# Work item
Below are some records; quote exactly the lines from the one that contains "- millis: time" through the one that contains "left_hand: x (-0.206", inclusive, and no others.
::: Entries provided :::
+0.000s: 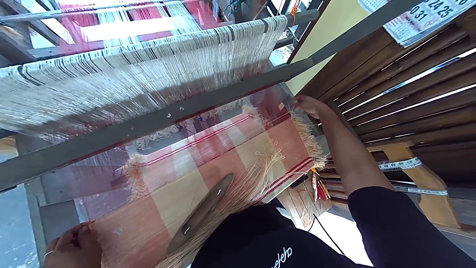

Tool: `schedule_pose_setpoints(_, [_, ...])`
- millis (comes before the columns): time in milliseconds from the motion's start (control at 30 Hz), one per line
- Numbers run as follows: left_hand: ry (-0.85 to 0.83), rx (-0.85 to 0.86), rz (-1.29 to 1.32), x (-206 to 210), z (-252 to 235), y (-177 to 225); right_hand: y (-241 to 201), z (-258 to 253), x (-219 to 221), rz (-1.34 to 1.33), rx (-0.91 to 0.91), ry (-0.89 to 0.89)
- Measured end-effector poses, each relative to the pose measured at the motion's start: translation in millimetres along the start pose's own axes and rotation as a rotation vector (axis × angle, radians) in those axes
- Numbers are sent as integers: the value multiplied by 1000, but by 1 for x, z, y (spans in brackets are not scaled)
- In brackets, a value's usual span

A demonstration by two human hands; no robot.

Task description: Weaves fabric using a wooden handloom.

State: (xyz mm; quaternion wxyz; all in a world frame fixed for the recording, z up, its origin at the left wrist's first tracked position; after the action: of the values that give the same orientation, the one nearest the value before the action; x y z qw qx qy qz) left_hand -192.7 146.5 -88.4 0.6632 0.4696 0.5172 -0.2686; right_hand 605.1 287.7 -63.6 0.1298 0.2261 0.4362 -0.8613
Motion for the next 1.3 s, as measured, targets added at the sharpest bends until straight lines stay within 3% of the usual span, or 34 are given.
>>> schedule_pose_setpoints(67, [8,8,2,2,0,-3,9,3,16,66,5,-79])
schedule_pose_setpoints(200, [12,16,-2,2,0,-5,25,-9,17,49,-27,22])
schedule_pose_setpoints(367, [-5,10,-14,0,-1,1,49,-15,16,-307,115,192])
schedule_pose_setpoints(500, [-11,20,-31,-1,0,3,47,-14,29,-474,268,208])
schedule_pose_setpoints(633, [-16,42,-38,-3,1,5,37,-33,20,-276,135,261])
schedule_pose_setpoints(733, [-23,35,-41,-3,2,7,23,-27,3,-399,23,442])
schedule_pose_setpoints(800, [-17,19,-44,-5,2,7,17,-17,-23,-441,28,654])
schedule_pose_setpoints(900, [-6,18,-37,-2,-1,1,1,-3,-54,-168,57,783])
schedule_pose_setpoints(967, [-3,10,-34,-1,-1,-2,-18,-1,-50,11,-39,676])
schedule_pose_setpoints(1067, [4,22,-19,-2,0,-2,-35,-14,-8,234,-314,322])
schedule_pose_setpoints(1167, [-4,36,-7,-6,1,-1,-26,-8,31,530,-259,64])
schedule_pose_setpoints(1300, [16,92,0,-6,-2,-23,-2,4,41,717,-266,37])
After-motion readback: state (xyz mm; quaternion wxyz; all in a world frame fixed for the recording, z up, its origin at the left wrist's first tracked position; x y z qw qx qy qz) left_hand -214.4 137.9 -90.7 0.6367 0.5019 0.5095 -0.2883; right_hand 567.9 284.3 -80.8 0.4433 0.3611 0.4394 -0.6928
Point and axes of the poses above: each hand's wrist, its own z-axis away from the middle knuckle, its own x-axis out of the palm, y = z × x, the point moved 8 cm from there along -z, towards the middle knuckle, and after that the axes turned 6 degrees about -z, right-handed, at the moved point
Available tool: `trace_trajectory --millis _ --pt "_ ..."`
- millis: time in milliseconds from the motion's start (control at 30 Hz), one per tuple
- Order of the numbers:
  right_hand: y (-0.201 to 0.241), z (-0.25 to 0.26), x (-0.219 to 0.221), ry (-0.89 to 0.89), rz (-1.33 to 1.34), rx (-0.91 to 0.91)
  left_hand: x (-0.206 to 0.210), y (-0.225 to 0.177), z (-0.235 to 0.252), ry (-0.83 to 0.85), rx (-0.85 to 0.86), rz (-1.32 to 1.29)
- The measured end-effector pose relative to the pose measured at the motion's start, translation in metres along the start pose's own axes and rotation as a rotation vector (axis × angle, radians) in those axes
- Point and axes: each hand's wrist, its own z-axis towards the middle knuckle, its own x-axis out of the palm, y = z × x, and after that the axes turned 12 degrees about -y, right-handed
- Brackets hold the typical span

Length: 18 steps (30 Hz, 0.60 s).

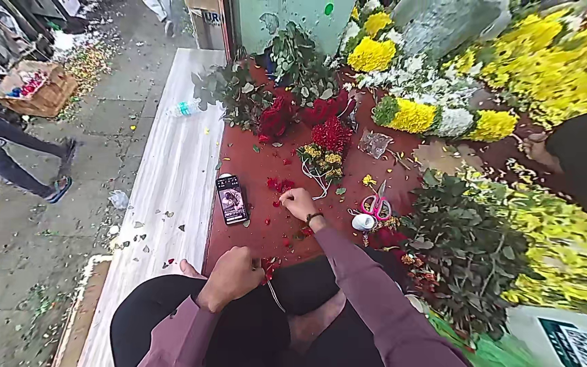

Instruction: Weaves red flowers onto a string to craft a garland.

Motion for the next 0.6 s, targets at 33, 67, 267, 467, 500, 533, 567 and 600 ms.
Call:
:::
# Answer box
- millis: time in milliseconds from the motion's start (control at 30 Hz), one per tuple
- Order of the numbers:
  right_hand: y (-0.201 to 0.241), z (-0.25 to 0.26), x (-0.219 to 0.221), ry (-0.89 to 0.89), rz (-1.33 to 1.34), rx (-0.91 to 0.91)
  left_hand: x (-0.206 to 0.210), y (-0.225 to 0.177), z (-0.235 to 0.252), ry (-0.83 to 0.85), rx (-0.85 to 0.86), rz (-1.32 to 1.29)

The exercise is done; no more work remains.